### Task requirements
Copy out the listing that follows, exactly, without its pictures.

--

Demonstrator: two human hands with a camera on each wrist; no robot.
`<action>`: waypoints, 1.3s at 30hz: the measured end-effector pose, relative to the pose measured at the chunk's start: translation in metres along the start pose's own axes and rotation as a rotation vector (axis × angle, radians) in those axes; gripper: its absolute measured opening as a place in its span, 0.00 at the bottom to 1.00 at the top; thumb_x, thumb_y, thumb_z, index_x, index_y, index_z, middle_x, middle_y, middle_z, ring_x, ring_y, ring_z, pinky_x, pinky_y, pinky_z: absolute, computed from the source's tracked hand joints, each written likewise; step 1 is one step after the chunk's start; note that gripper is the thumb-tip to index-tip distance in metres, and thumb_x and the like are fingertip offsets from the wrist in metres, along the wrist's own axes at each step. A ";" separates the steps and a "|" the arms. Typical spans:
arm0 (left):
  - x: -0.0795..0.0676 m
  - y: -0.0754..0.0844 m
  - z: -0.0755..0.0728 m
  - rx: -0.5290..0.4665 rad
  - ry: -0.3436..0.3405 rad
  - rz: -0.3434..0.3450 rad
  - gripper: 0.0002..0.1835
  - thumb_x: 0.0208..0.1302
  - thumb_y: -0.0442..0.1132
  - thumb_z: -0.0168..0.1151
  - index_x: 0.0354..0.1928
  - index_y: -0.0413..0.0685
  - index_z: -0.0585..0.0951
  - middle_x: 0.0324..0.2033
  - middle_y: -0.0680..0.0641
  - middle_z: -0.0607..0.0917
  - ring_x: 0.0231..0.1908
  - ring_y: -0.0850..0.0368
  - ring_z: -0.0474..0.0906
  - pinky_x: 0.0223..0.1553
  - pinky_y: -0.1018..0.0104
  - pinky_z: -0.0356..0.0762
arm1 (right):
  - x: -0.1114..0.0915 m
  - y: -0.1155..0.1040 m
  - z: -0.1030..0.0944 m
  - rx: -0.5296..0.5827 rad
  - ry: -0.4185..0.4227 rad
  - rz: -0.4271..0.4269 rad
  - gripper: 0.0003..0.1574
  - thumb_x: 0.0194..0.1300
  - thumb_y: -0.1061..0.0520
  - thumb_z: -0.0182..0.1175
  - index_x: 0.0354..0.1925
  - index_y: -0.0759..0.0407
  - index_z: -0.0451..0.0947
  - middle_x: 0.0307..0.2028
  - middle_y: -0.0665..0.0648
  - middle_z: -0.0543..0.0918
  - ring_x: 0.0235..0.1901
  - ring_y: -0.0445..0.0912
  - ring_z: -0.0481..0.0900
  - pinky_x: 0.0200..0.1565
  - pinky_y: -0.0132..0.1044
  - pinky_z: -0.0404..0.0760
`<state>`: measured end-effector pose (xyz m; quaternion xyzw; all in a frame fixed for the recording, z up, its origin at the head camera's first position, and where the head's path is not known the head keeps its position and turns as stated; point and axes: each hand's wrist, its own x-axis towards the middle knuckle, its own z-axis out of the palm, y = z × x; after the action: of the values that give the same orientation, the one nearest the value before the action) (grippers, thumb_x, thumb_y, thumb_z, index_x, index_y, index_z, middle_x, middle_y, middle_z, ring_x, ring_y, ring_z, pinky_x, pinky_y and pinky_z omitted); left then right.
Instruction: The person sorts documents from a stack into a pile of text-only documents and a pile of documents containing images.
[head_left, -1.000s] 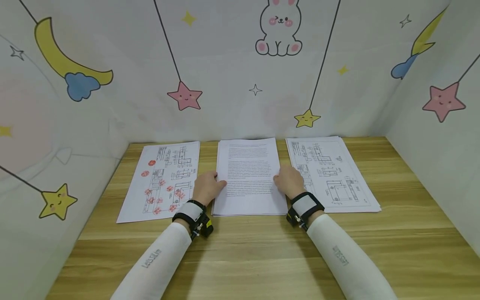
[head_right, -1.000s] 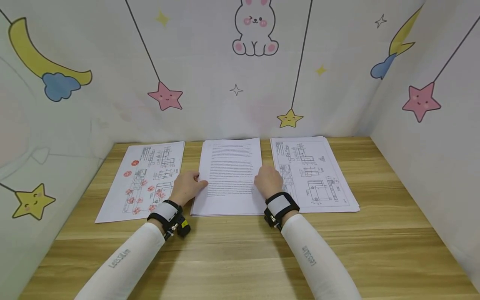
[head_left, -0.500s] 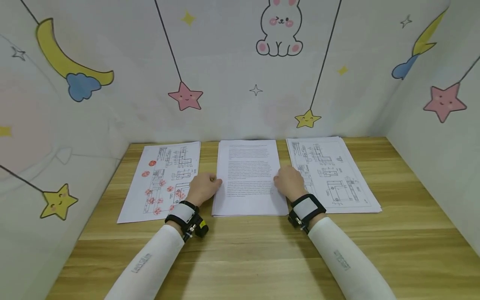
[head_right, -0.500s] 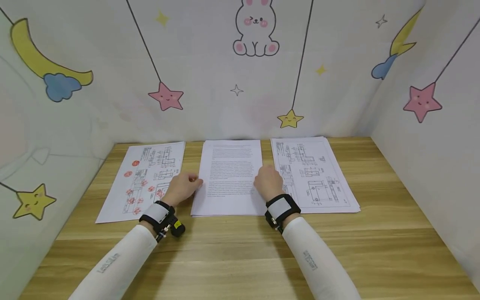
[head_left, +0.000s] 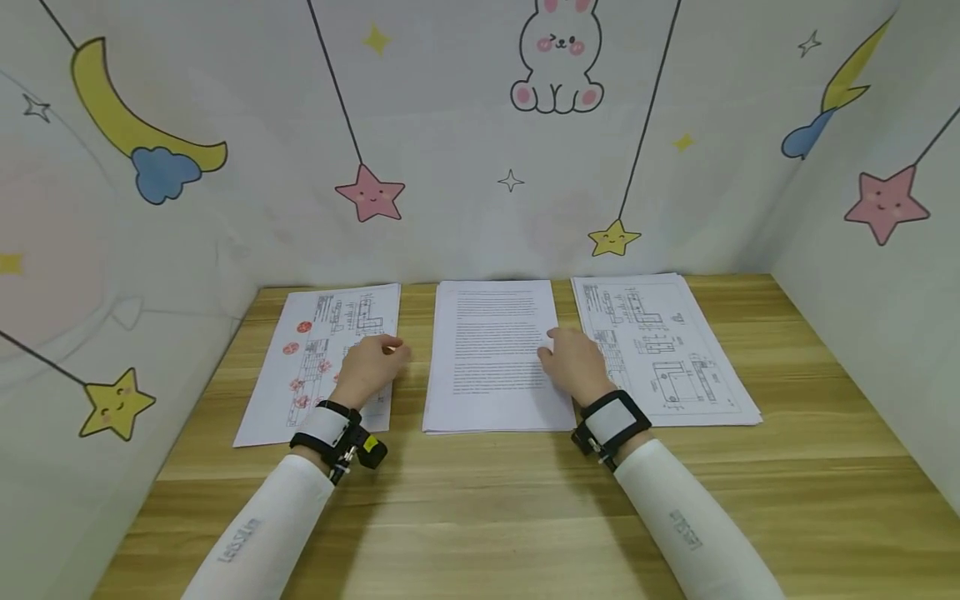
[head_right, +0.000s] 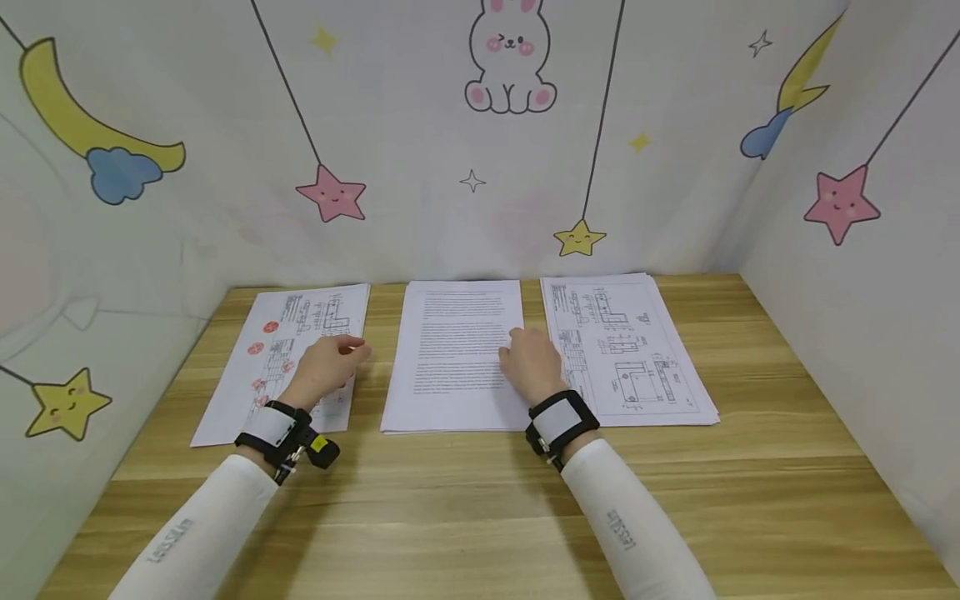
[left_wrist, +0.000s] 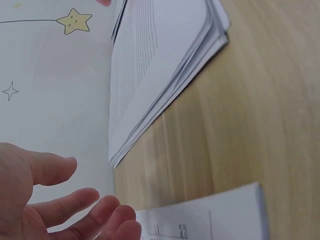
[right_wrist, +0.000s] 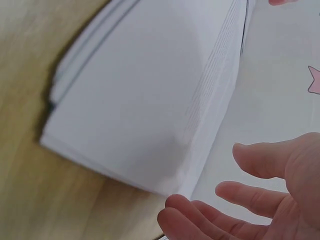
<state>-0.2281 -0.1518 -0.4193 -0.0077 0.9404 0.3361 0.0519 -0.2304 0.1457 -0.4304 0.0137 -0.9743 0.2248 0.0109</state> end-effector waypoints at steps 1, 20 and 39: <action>0.000 -0.001 -0.003 0.007 0.006 0.002 0.25 0.65 0.50 0.49 0.57 0.41 0.76 0.50 0.37 0.82 0.43 0.45 0.79 0.39 0.55 0.76 | 0.000 -0.001 0.000 -0.005 0.000 -0.004 0.26 0.64 0.52 0.55 0.55 0.66 0.75 0.52 0.68 0.80 0.29 0.52 0.80 0.24 0.40 0.76; -0.010 -0.059 -0.044 0.258 0.090 -0.100 0.28 0.66 0.49 0.49 0.58 0.33 0.72 0.51 0.27 0.78 0.36 0.40 0.76 0.25 0.60 0.69 | -0.014 -0.035 0.009 -0.099 0.113 -0.174 0.31 0.62 0.50 0.57 0.61 0.60 0.70 0.51 0.68 0.80 0.43 0.59 0.81 0.36 0.50 0.82; -0.017 -0.094 -0.071 0.190 0.001 -0.245 0.35 0.65 0.51 0.48 0.63 0.27 0.62 0.53 0.23 0.72 0.41 0.36 0.72 0.35 0.52 0.73 | -0.034 -0.087 0.027 -0.088 0.047 -0.328 0.34 0.62 0.49 0.58 0.65 0.55 0.66 0.54 0.64 0.79 0.51 0.59 0.77 0.36 0.53 0.83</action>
<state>-0.2135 -0.2693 -0.4225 -0.1179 0.9600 0.2367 0.0924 -0.1944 0.0565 -0.4180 0.1666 -0.9673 0.1775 0.0709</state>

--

### Answer to this task
Demonstrator: two human hands with a camera on each wrist; no robot.
`<action>`: waypoints, 1.3s at 30hz: the measured end-effector pose, relative to the pose measured at the chunk's start: translation in metres along the start pose's own axes and rotation as a rotation vector (axis × angle, radians) in those axes; gripper: its absolute measured opening as a place in its span, 0.00 at the bottom to 1.00 at the top; thumb_x, thumb_y, thumb_z, index_x, index_y, index_z, middle_x, middle_y, middle_z, ring_x, ring_y, ring_z, pinky_x, pinky_y, pinky_z: absolute, computed from the source's tracked hand joints, each written likewise; step 1 is one step after the chunk's start; note that gripper is the thumb-tip to index-tip distance in metres, and thumb_x and the like are fingertip offsets from the wrist in metres, along the wrist's own axes at each step. A ";" separates the steps and a "|" the arms. Typical spans:
arm0 (left):
  - x: -0.0795..0.0676 m
  - y: -0.0754..0.0844 m
  - z: -0.0755..0.0728 m
  - rx: -0.5290..0.4665 rad
  - ry: -0.3436..0.3405 rad
  - rz: -0.3434..0.3450 rad
  - gripper: 0.0002..0.1835
  - thumb_x: 0.0208..0.1302
  - thumb_y: -0.0442..0.1132
  - thumb_z: -0.0168..0.1151
  - index_x: 0.0354..0.1928
  - index_y: -0.0413..0.0685
  - index_z: -0.0585..0.0951
  - middle_x: 0.0324..0.2033
  - middle_y: -0.0680..0.0641
  - middle_z: -0.0607..0.0917
  - ring_x: 0.0231..0.1908
  - ring_y: -0.0850..0.0368
  - ring_z: -0.0474..0.0906
  - pinky_x: 0.0223..0.1553
  - pinky_y: -0.1018..0.0104
  - pinky_z: -0.0356..0.0762
arm1 (right):
  - x: -0.1114..0.0915 m
  - y: -0.1155..0.1040 m
  - z: -0.1030..0.0944 m
  - rx: -0.5296..0.5827 rad
  - ry: -0.4185..0.4227 rad
  - rz: -0.4271..0.4269 rad
  - gripper: 0.0003..0.1574
  - thumb_x: 0.0194..0.1300
  - thumb_y: -0.1061..0.0520
  - thumb_z: -0.0182..0.1175
  - index_x: 0.0354..0.1925
  - index_y: -0.0759..0.0407
  - index_z: -0.0451..0.0947
  - middle_x: 0.0307..0.2028
  - middle_y: -0.0665..0.0648
  - middle_z: -0.0543..0.0918
  - ring_x: 0.0235..0.1901
  - ring_y: -0.0445..0.0912
  - ring_z: -0.0481..0.0900
  - pinky_x: 0.0200..0.1565
  - pinky_y: -0.0132..0.1044
  - pinky_z: -0.0404..0.0760
`<state>`: measured end-effector pose (xyz m; quaternion xyzw; all in a frame fixed for the recording, z up, its origin at the head camera's first position, and where the head's path is not known the head keeps its position and turns as stated; point and axes: each hand's wrist, its own x-axis towards the middle knuckle, its own z-axis out of the palm, y = z × x; after the action: of the values that give the same orientation, the one nearest the value before the action) (grippers, thumb_x, thumb_y, thumb_z, index_x, index_y, index_z, middle_x, middle_y, middle_z, ring_x, ring_y, ring_z, pinky_x, pinky_y and pinky_z omitted); left then right.
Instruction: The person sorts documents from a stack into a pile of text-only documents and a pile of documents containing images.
[head_left, -1.000s] 
[head_right, -1.000s] 
[head_left, -0.500s] 
[head_right, -0.500s] 
[head_left, +0.000s] 
[head_right, +0.000s] 
[left_wrist, +0.000s] 
[right_wrist, +0.000s] 
<state>-0.2281 -0.1518 -0.4193 -0.0077 0.9404 0.3361 0.0519 -0.2304 0.1457 -0.4304 0.0137 -0.9743 0.2248 0.0109</state> end-effector waypoints at steps 1, 20 and 39: <action>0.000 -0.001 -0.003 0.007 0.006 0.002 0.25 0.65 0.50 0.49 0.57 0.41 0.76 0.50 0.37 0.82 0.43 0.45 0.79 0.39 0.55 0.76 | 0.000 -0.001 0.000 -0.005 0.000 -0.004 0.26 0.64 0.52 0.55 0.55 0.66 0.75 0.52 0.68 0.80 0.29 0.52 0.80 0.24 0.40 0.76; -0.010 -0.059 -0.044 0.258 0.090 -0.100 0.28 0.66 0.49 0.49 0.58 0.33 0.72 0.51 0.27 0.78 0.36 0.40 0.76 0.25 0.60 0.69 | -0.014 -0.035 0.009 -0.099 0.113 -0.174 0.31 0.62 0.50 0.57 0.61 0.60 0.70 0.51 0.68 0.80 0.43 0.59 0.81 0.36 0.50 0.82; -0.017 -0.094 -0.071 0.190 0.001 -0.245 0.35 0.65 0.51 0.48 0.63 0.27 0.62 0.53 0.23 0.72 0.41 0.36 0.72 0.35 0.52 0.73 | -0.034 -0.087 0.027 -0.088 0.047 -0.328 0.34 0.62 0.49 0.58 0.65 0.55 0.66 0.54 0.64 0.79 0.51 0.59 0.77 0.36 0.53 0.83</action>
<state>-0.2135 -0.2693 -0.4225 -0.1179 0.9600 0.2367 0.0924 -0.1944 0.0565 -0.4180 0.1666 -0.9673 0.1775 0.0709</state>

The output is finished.